01

Write Toward The Scene

Contributions should help the screenplay become sharper, truer, stranger, more specific, or more emotionally honest. Critique the line, the scene, the continuity, or the production problem.

Do not turn creative disagreement into personal attacks on contributors, editors, actors, identities, relationships, or lived experiences.

02

Respect Attribution

Do not claim another contributor's work as your own. Do not submit copied material from other scripts, books, private chats, or communities.

When building on someone else's idea, make the lineage visible in your note whenever possible.

03

Disclose AI Assistance

AI-assisted contributions should be labeled honestly.
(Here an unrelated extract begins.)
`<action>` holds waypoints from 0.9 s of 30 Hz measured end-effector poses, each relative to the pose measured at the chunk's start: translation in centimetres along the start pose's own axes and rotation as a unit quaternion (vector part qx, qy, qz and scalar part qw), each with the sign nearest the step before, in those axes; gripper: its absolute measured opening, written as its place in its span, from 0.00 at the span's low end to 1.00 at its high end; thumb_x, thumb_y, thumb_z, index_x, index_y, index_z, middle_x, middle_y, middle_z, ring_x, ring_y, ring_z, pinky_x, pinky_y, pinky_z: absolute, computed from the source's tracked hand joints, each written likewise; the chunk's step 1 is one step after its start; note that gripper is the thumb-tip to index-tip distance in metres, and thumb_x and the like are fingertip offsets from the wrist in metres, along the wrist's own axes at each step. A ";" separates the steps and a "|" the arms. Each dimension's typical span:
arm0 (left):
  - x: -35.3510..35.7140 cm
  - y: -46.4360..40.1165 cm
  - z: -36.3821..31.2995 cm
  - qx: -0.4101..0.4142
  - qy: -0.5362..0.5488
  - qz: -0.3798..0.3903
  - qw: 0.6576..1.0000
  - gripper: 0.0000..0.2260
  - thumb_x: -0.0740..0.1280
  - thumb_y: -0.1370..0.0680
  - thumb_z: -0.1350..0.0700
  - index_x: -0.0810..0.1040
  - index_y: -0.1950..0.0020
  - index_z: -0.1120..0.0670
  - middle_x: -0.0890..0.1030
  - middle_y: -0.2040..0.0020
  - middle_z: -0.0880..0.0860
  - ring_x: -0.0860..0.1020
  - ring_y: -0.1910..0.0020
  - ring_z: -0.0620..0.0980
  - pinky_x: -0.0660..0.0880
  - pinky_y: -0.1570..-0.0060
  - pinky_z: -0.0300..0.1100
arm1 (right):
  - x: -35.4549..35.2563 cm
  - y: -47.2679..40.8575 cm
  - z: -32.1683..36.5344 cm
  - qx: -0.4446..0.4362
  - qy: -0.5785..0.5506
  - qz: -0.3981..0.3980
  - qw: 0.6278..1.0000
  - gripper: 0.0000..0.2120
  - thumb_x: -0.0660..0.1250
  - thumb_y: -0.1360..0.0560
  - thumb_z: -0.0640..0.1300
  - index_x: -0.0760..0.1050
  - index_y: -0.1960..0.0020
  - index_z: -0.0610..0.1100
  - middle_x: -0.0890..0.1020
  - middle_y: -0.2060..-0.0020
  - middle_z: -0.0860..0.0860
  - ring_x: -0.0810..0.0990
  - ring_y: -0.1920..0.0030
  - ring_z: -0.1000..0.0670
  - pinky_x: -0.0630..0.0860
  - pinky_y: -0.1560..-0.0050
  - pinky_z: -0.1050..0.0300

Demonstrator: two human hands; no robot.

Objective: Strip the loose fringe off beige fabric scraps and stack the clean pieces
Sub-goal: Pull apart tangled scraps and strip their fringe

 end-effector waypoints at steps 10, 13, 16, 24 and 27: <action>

AI can be useful for alternatives, continuity checks, and draft exploration, but the project values judgment over volume.

Low-effort AI spam, undisclosed impersonation, or fabricated lived experience may be rejected or moderated.

04

Keep The Room Usable

No harassment, hate, threats, spam, sexual exploitation, doxxing, malware, or attempts to manipulate reputation and voting systems.

Editors can hide, reject, limit, or remove content and accounts that make the writers' room less usable.

05

Report With Context

Use reports for abuse, spam, rights concerns, AI disclosure issues, impersonation, or material that creates real risk for the project or community.

A report does not automatically remove content. It creates a review record for editors and admins.

06

Canon Is Editorial

Votes, reactions, and comments influence editorial attention, but they do not decide canon on their own.

The editorial team is responsible for continuity, tone, production feasibility, safety, and the final canonical version of each scene.